Go through the material below and please tally the lines that hold the word "camera"; the number alone is the answer.

• • • • • • •

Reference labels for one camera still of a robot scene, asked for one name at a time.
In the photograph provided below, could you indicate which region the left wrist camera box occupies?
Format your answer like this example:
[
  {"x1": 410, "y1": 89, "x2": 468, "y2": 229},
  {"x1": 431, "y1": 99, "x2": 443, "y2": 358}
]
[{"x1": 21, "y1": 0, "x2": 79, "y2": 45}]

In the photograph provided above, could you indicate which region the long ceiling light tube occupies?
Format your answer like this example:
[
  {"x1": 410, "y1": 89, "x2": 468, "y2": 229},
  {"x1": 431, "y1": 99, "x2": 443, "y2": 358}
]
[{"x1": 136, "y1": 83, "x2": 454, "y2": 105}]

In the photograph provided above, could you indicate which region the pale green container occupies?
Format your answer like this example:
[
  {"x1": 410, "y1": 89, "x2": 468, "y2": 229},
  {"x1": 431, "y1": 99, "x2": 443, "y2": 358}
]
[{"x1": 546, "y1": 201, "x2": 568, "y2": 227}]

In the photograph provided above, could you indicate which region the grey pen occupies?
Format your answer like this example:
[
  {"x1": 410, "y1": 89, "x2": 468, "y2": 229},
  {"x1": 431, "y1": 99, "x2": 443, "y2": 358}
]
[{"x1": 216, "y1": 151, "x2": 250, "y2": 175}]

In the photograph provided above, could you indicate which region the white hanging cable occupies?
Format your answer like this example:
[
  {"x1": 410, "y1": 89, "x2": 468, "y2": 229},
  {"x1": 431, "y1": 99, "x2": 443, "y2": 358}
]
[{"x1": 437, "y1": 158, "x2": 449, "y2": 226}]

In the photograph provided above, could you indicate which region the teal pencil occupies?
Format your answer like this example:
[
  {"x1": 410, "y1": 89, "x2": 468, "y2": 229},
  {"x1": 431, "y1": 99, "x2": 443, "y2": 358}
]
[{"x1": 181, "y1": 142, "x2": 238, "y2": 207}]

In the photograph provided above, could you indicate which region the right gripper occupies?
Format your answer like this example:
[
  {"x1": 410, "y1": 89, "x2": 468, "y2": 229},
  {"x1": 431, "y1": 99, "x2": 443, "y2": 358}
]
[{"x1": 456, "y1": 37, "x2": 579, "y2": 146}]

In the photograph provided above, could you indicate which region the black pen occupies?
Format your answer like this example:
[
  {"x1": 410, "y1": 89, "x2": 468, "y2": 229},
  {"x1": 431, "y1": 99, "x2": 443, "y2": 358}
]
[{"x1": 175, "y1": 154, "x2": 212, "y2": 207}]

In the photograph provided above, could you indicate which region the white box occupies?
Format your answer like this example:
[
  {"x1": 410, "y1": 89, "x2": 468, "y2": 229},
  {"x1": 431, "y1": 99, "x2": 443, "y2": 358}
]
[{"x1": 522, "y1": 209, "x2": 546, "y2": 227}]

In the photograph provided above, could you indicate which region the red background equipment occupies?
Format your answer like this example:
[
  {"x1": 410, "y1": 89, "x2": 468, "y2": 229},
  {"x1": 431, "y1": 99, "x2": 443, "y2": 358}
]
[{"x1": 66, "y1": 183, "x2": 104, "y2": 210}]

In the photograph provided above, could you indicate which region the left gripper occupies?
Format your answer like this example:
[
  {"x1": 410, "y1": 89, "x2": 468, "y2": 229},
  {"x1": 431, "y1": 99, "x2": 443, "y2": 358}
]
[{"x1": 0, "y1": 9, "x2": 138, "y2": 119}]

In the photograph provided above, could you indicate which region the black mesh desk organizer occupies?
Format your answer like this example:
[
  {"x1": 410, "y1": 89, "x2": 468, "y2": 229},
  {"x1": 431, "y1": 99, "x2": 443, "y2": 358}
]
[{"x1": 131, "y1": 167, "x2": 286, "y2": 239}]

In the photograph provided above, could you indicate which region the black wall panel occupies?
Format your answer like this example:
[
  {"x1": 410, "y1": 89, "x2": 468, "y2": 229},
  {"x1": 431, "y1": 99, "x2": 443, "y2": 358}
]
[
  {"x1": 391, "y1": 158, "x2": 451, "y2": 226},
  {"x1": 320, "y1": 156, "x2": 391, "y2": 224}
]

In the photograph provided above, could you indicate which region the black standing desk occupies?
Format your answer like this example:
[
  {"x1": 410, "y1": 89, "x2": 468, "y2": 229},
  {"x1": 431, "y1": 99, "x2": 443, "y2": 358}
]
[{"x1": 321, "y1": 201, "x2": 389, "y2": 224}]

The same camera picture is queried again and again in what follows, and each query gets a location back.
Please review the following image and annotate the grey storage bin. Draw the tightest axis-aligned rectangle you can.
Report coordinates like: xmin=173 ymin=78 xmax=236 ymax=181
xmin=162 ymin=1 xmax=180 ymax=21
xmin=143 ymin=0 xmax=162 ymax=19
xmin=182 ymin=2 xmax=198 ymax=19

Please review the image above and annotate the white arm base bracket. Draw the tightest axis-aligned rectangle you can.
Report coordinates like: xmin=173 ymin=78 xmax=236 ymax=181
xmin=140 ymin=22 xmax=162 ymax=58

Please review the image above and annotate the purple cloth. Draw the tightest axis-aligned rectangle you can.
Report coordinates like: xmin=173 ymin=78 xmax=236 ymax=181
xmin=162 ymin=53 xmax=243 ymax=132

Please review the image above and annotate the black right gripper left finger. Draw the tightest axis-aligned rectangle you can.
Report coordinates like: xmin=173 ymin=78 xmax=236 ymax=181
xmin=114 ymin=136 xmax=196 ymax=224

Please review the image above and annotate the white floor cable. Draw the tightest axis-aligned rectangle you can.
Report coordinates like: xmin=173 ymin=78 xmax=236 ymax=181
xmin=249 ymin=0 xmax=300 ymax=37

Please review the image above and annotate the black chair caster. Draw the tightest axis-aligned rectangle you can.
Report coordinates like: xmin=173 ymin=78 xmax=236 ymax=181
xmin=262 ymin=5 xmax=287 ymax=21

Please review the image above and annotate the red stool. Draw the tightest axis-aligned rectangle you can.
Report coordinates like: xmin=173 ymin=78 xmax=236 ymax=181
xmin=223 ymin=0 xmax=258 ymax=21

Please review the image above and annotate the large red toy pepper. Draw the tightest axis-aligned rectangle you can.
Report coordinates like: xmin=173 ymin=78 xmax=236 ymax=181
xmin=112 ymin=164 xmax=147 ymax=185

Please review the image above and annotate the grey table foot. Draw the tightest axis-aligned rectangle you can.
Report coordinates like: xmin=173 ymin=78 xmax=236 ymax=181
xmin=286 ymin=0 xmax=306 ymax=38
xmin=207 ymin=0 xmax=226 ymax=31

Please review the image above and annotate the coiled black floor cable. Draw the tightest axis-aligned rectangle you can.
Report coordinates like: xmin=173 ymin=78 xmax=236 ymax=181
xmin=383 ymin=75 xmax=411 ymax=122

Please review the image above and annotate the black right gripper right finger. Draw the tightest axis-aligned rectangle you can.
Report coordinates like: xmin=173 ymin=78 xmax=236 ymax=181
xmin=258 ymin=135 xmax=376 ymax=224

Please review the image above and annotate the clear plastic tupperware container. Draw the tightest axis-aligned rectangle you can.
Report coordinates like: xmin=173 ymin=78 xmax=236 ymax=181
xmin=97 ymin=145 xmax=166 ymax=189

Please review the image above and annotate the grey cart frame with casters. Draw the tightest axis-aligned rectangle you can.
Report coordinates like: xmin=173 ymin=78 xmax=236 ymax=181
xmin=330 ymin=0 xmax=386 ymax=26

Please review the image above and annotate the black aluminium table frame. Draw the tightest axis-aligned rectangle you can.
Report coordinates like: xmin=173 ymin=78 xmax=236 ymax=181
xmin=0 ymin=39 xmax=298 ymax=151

• • • • • • •

## Response:
3